_Your goal_: Pull every line that includes the word "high" from the data.

Supplied material START

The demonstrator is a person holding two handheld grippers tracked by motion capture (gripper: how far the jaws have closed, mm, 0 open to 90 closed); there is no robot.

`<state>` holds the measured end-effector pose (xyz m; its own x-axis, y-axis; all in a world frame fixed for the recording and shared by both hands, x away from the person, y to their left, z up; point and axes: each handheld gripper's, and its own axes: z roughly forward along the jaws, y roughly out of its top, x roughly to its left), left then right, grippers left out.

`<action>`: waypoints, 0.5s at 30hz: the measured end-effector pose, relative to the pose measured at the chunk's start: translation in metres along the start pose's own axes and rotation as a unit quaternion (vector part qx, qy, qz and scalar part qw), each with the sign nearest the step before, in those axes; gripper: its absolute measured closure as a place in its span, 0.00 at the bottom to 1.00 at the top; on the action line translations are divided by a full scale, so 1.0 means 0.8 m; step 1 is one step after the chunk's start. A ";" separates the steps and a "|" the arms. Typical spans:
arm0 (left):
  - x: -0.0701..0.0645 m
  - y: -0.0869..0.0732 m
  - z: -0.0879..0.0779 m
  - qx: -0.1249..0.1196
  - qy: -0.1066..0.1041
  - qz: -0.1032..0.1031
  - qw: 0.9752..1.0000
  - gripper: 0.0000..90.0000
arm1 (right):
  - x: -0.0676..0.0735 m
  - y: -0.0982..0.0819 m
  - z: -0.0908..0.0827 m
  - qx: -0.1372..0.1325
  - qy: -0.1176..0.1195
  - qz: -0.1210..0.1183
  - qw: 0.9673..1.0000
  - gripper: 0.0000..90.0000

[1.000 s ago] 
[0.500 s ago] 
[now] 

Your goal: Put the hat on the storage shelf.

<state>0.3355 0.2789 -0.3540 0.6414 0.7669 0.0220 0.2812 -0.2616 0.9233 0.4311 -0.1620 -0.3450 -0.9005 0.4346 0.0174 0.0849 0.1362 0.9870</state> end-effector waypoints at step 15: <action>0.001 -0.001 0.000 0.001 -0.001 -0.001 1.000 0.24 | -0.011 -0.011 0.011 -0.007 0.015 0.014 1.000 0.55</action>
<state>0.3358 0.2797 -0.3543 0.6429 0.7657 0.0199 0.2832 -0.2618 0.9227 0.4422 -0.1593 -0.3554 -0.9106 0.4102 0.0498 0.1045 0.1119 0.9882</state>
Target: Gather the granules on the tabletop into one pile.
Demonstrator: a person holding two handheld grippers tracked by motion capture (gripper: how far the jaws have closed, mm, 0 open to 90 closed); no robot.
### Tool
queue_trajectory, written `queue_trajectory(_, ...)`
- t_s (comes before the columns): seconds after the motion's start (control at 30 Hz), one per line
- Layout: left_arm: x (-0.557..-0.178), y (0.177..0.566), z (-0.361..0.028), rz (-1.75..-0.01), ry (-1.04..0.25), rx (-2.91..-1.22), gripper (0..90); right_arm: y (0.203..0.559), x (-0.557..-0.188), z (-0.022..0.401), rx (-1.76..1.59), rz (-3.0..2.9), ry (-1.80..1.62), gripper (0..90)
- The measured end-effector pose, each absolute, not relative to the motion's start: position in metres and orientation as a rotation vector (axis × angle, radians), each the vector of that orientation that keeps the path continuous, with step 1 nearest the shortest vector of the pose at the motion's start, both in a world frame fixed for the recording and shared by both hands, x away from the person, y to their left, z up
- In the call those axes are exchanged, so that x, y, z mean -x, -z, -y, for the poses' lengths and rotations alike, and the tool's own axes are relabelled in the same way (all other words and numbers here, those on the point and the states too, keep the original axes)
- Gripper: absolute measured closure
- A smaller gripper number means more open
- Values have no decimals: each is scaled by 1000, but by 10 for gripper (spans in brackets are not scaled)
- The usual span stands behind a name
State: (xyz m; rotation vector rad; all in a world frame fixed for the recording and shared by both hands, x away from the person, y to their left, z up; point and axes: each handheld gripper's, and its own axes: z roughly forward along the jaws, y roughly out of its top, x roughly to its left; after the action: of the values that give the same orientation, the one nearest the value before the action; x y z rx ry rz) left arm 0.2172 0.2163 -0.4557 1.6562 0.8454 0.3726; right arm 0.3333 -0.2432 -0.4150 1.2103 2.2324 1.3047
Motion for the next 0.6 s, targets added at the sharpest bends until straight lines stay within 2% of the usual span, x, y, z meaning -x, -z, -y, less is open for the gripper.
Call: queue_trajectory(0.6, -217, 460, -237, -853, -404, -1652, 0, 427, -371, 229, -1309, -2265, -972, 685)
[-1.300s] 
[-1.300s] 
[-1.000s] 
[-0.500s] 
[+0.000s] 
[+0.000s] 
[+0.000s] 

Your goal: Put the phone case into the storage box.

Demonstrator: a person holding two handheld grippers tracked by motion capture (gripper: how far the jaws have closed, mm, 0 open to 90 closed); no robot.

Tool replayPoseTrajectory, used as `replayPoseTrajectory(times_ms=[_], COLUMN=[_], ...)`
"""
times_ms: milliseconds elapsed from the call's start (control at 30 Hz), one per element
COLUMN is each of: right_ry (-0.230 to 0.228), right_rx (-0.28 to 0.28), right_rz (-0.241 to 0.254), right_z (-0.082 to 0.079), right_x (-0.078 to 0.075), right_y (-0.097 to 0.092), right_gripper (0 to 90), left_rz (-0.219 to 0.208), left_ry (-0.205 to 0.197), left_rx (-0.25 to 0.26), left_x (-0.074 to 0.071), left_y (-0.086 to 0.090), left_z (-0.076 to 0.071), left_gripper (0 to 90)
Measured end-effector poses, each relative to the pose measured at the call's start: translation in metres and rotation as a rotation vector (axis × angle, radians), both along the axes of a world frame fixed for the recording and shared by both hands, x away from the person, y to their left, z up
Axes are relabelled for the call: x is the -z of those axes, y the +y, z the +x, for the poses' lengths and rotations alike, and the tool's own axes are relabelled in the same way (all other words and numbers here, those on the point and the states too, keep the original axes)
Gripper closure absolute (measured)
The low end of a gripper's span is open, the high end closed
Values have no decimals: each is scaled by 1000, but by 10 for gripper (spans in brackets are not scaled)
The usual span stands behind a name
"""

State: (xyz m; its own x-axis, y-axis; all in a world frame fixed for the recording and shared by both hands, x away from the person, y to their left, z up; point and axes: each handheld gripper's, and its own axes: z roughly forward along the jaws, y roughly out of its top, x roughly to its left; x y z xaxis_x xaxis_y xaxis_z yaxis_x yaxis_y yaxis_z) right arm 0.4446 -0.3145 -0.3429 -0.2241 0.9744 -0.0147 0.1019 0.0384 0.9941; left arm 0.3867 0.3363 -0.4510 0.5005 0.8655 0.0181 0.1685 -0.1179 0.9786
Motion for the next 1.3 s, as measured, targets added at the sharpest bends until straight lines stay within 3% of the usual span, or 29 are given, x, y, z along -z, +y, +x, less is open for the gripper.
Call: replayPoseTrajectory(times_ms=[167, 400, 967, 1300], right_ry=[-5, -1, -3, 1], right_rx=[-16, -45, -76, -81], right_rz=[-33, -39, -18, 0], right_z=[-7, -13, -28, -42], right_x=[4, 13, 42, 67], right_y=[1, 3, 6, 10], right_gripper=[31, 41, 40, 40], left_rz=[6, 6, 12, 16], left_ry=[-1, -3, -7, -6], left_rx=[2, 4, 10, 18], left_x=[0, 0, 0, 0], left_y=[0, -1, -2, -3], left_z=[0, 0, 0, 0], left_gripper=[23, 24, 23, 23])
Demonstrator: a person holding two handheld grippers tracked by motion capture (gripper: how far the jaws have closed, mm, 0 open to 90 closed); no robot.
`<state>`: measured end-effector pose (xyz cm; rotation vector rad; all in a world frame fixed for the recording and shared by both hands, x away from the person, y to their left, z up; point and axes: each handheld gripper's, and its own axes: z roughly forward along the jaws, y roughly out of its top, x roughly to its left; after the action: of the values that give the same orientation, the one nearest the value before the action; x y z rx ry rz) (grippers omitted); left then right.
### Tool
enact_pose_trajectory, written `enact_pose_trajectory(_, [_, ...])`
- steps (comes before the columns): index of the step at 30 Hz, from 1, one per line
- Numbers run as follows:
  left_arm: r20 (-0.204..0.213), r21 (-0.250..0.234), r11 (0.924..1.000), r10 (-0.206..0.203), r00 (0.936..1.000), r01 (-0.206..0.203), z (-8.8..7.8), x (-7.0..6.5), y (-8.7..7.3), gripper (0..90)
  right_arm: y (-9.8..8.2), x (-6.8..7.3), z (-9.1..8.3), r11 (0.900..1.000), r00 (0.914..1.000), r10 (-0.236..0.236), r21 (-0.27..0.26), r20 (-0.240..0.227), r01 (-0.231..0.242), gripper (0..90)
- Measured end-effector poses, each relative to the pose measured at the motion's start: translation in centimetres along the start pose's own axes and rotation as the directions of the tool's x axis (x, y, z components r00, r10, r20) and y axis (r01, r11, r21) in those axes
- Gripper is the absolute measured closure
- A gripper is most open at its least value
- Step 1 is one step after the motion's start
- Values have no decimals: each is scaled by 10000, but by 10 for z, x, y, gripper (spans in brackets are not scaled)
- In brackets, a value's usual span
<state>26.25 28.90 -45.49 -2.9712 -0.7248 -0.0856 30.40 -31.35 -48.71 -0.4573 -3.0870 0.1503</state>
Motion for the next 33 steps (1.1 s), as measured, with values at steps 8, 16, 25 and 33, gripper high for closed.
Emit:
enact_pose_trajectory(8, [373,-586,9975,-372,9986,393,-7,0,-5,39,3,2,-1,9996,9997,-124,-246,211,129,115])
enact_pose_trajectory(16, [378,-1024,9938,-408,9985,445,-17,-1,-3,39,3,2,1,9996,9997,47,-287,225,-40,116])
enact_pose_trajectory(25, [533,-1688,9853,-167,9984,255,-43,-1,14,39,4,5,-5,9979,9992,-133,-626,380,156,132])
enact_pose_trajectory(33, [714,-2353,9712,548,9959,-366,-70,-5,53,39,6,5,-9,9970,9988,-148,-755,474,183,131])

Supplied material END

_Task response_:
The low end of a gripper's span is open, the high end closed
Motion for the next 33 steps (1.1 s), as measured, with values at steps 8, 16, 25 and 33, gripper high for closed.

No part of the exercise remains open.